(Problem description)
Each line from the one containing "pink patterned mug: 152,78 stays put" through the end of the data must be retyped exactly, and no other line.

(Source material)
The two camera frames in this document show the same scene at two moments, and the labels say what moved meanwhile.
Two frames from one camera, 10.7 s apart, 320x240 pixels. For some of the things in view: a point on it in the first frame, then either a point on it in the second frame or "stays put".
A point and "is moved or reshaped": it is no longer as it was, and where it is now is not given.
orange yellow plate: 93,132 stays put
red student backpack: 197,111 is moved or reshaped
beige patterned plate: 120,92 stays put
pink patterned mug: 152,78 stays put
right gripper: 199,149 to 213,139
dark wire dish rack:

(Written solution)
pink patterned mug: 152,78 stays put
right gripper: 199,149 to 213,139
dark wire dish rack:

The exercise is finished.